Homem é acusado de ameaçar “torcer” o pescoço de uma congressista norte-americana por apoiar Donald Trump

Um funcionário de uma escola do Arizona nos Estados Unidos, foi preso por supostamente ter dito a uma congressista que seus “dias foram contados” e por ter ameaçado “torcer” seu pescoço por seu apoio ao presidente Trump.

Steve Martan, um monitor do campus do Centro de Aprendizagem Exploratório de Miles, em Tucson, deixou três mensagens de voz para a congressista Martha McSally, uma republicana, que representa o segundo distrito congressional na casa de representantes dos EUA, que inclui a cidade de Tucson. Nas mensagens de voz, que foram feitas em 2 de maio e 10 de maio de 2017, Martan ameaçou a congressista com juras de morte com um tiro de arma de fogo entre os olhos da congressista, disse o FBI.

De acordo com uma queixa criminal, Martan disse a McSally que ela precisava “voltar para onde ela veio e deixar o Arizona” e avisou que deveria “ter cuidado” quando voltasse a Tucson. O FBI disse que os agentes localizaram Martan por seu número de telefone através de seu fornecedor do telefone e o prenderam no dia 11 de maio.

Após sua prisão, Martan admitiu ter chamado o escritório de McSally, disse o FBI. Ele disse aos agentes que “estava exalando frustrações com os votos do congresso da parlamentar McSally em apoio ao presidente dos Estados Unidos”, disse a denúncia.

Um despertar para a ameaça

Uma declaração do escritório de McSally disse que as ameaças cruzaram “uma linha clara” e foram “um despertar”. “Ameaçar dar um tiro em um membro do Congresso e afirmando que seus dias são contados é doentio.
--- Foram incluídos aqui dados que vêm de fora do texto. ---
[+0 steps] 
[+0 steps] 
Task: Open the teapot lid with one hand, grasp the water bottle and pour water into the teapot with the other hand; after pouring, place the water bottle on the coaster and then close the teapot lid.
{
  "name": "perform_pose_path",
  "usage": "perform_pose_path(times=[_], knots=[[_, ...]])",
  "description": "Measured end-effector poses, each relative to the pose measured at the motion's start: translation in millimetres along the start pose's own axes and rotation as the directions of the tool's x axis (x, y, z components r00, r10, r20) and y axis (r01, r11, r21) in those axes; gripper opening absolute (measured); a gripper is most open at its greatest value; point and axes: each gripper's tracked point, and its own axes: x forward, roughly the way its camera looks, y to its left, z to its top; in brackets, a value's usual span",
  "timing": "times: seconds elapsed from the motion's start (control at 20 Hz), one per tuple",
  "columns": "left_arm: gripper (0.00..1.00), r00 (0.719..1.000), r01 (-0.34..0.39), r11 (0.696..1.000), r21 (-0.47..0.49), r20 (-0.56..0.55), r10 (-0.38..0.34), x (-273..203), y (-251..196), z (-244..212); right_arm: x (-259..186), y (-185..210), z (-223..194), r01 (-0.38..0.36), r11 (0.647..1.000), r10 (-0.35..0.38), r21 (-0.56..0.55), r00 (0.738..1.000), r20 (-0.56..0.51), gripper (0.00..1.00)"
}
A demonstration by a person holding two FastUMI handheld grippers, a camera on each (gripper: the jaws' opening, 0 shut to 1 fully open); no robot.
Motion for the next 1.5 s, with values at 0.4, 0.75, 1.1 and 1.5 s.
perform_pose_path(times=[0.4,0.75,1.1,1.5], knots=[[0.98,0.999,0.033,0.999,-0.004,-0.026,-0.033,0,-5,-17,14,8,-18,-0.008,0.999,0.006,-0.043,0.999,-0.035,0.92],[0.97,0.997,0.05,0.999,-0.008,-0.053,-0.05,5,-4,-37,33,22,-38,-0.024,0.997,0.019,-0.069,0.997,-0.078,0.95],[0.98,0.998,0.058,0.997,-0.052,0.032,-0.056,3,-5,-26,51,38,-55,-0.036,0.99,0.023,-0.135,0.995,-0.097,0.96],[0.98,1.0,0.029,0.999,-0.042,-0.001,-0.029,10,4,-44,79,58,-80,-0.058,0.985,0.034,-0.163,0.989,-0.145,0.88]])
É especialmente nojento aqui no sudeste do Arizona porque sabemos, talvez melhor do que qualquer distrito congressual no país, o que acontece quando ameaças de violência tornam-se atos de violência “, disse o funcionário CJ Karamargin na declaração.

“O tiroteio em janeiro de 2011 envolvendo a congressista Gabrielle Giffords, foi seguido por uma discussão nacional sobre a importância da civilidade e respeito em nossos debates públicos”. Giffords e 18 outros foram baleados por um atirador solitário fora de um supermercado no distrito de Tucson. Seis dessas vítimas morreram, mas Giffords, que foi baleada na cabeça, fez uma recuperação milagrosa.

Próximos passos

Walter Gonçalves Jr. é um defensor público que representa Martan. Ele disse à CNN que não pode comentar sobre a queixa. Ele diz que a próxima aparição no tribunal de Martan provavelmente será uma mudança de audiência ou alguma audiência pré-julgamento. O processo de Martan será em aproximadamente 30 dias.

Martan foi libertado em 12 de maio e está em prisão domiciliar. Ele deve assistir a todos os procedimentos futuros, ficar longe de McSally, e evitar as drogas e álcool. Ele também não pode possuir armas de fogo e deve participar de um programa de tratamento de saúde mental. A Procuradoria do Arizona e o FBI não fizeram comentários.